### [Assignment]
Find and copy each line of the data that includes "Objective".

### [Data for analysis]
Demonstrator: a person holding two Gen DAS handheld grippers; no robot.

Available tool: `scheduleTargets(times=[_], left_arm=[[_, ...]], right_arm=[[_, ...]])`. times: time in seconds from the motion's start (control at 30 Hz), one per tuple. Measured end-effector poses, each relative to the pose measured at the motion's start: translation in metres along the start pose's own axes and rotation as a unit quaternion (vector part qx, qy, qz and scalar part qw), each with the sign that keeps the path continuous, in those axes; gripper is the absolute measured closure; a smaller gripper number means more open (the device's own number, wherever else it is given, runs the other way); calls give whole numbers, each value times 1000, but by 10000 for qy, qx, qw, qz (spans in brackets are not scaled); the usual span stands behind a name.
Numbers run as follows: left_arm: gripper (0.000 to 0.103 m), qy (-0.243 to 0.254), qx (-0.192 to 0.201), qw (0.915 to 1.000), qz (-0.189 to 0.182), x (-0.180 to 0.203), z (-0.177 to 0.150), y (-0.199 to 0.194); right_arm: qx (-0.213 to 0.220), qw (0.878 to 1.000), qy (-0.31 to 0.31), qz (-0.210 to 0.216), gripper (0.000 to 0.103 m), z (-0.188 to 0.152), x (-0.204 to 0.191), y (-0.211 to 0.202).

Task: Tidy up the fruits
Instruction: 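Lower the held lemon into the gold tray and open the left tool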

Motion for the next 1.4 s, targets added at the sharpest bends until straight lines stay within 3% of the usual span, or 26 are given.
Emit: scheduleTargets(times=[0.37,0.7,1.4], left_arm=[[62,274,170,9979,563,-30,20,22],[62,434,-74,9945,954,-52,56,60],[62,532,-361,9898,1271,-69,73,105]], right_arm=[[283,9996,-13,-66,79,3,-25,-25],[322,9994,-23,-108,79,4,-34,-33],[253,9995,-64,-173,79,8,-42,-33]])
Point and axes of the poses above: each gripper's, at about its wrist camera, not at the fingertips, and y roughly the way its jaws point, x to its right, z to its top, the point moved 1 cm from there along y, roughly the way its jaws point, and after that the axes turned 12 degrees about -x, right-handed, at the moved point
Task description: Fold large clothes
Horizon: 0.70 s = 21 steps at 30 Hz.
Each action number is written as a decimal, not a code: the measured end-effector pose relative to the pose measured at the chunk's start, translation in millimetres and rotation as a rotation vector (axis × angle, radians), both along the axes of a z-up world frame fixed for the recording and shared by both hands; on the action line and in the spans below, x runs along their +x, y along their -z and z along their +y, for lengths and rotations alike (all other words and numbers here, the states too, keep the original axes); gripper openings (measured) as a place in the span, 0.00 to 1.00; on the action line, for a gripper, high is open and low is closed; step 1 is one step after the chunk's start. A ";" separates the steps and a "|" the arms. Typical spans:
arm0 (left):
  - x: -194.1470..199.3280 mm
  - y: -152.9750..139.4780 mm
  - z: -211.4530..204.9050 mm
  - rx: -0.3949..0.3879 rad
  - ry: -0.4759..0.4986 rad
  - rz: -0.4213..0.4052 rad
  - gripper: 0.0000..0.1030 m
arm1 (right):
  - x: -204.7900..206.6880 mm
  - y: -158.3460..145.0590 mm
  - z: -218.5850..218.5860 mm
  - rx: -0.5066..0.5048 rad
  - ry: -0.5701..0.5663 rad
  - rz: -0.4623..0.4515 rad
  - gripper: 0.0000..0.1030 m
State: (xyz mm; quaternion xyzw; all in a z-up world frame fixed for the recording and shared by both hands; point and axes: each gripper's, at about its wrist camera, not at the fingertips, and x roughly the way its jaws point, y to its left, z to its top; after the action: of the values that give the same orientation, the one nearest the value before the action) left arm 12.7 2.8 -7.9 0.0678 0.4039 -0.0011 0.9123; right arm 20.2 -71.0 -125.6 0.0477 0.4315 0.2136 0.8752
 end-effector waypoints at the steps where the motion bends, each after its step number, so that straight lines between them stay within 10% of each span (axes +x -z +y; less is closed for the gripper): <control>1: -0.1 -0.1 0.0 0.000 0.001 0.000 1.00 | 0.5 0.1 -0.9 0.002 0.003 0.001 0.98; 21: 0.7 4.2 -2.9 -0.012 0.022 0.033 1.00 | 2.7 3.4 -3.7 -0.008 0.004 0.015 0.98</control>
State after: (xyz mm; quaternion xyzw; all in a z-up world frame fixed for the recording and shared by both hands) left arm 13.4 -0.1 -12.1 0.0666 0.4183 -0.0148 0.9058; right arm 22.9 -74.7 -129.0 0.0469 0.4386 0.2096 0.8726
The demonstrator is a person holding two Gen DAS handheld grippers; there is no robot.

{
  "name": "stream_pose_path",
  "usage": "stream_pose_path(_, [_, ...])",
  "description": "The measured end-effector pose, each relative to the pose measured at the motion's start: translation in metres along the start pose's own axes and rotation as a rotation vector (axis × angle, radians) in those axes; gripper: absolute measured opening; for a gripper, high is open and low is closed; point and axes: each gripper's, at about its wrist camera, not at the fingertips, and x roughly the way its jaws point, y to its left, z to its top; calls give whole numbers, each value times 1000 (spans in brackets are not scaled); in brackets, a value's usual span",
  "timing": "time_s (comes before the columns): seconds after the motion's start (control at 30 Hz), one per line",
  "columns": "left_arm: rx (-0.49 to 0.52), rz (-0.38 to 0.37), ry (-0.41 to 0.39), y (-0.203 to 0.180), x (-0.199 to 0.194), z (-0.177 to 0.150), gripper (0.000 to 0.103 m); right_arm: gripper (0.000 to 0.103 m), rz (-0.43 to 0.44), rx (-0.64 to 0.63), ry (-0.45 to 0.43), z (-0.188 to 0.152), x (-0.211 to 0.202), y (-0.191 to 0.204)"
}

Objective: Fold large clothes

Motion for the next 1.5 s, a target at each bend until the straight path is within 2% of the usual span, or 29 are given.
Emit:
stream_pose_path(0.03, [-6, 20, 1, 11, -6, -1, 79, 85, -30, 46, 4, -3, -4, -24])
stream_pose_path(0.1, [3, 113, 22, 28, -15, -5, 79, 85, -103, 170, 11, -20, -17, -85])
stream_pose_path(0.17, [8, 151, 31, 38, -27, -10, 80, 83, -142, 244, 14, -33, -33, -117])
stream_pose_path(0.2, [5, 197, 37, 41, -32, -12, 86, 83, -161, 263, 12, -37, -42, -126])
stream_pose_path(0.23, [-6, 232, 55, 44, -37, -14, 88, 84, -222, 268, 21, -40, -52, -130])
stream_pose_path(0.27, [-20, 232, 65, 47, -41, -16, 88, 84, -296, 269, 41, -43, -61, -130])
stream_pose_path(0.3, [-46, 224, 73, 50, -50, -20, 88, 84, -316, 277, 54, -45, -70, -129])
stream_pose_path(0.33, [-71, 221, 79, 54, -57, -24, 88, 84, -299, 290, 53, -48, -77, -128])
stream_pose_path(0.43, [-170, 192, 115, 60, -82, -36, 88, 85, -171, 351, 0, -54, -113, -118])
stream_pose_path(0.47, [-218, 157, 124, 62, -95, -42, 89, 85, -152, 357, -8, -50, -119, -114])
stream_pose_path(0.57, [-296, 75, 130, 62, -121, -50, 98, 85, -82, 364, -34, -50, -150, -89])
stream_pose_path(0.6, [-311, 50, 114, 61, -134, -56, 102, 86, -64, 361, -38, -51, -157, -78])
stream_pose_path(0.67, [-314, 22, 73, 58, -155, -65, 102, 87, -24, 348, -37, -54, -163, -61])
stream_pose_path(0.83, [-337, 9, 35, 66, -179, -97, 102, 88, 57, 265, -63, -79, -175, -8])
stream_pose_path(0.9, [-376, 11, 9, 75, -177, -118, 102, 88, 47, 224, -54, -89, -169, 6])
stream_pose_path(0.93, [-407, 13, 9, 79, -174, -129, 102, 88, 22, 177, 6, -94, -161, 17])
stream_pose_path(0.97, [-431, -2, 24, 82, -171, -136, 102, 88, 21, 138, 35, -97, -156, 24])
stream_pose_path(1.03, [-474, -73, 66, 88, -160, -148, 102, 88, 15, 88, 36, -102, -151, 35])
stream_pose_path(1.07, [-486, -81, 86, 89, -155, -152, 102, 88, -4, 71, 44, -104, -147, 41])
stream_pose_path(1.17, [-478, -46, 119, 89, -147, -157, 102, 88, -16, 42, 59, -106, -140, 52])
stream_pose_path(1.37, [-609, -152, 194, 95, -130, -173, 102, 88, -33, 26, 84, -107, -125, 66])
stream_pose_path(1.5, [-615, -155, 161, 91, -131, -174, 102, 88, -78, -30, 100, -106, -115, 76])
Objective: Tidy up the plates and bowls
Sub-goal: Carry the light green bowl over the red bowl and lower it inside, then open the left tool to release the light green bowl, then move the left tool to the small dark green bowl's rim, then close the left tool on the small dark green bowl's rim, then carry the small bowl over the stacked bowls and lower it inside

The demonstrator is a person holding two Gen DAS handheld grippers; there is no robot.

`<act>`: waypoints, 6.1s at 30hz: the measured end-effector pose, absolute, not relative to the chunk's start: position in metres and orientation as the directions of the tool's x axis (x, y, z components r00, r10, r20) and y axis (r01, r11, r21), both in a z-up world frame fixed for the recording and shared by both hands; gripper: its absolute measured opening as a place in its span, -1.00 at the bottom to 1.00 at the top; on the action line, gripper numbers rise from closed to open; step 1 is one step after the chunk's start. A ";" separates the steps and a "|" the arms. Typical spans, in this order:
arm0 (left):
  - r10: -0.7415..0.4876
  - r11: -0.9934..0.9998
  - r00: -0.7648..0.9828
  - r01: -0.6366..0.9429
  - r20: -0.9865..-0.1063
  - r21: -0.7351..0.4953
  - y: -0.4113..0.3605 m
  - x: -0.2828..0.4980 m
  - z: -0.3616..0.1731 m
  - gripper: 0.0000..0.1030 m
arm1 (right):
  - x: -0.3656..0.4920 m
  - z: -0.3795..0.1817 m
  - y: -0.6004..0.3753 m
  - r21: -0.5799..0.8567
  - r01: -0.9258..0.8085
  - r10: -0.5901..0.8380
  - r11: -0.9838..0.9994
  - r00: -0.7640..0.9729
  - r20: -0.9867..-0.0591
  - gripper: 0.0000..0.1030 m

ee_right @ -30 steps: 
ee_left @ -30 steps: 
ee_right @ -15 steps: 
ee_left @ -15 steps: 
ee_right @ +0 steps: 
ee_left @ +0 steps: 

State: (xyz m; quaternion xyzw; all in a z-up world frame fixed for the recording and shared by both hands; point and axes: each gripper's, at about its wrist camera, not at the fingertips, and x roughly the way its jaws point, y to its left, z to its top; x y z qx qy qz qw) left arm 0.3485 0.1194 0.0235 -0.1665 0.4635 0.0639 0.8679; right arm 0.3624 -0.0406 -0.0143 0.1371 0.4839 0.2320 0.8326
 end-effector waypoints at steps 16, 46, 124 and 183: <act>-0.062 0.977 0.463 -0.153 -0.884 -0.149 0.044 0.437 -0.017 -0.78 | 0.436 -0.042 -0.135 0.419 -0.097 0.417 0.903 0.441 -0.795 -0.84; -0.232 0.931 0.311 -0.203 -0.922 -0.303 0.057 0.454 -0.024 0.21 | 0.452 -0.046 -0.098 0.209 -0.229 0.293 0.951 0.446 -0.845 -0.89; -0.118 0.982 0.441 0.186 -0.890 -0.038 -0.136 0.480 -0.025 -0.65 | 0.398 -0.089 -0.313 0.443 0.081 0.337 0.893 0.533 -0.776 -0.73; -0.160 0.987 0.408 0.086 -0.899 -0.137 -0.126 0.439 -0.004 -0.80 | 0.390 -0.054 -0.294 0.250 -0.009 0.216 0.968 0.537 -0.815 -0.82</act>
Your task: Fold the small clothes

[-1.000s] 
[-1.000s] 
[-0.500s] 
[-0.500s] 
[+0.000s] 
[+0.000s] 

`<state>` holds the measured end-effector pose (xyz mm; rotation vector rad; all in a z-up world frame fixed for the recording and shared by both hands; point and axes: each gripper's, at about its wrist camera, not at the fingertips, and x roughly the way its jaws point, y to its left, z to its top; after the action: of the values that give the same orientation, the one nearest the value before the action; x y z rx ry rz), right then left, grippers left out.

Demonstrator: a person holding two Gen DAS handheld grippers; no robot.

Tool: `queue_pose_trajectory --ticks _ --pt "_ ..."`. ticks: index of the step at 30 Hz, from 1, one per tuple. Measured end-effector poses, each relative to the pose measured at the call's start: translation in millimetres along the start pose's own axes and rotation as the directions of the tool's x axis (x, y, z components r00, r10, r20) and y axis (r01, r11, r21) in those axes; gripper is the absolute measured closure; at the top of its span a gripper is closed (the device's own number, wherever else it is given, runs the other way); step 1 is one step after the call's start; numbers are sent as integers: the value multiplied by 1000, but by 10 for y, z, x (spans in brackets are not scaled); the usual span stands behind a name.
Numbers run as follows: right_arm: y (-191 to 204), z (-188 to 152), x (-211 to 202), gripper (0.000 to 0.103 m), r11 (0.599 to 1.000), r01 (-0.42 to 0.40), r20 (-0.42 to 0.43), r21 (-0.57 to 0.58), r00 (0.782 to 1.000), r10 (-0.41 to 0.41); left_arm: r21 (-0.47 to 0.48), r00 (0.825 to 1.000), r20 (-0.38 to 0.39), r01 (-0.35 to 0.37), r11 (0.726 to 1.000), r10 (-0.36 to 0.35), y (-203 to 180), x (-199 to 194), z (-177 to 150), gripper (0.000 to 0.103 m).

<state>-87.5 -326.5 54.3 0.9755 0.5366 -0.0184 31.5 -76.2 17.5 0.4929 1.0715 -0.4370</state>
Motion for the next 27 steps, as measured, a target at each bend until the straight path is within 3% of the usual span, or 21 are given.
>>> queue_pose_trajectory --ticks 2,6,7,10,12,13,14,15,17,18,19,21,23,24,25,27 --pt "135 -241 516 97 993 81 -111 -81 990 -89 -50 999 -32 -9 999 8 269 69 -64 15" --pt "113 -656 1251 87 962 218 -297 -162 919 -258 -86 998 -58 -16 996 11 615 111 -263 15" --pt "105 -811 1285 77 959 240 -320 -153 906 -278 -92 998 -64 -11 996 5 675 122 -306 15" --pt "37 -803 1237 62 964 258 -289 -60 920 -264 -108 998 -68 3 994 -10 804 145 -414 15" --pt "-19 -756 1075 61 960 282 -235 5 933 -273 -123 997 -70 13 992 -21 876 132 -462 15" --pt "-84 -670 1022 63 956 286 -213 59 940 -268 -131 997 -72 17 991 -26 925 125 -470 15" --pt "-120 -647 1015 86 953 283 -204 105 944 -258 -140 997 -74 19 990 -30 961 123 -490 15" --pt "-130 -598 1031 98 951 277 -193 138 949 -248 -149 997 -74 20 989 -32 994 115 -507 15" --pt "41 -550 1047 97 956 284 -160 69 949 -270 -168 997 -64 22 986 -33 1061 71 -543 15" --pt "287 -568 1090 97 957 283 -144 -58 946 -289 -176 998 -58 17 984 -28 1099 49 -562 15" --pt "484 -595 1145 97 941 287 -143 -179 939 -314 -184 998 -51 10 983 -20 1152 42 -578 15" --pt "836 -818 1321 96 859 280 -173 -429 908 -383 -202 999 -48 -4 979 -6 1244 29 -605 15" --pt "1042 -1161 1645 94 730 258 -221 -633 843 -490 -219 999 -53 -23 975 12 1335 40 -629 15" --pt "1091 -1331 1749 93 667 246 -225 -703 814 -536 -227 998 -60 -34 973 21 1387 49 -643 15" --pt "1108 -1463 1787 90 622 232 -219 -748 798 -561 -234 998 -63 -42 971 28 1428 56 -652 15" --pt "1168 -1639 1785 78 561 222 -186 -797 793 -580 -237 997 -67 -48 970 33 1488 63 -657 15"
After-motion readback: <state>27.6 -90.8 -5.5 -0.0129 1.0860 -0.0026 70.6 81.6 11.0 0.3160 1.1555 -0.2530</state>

### [Solution to this task]
Objective: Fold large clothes
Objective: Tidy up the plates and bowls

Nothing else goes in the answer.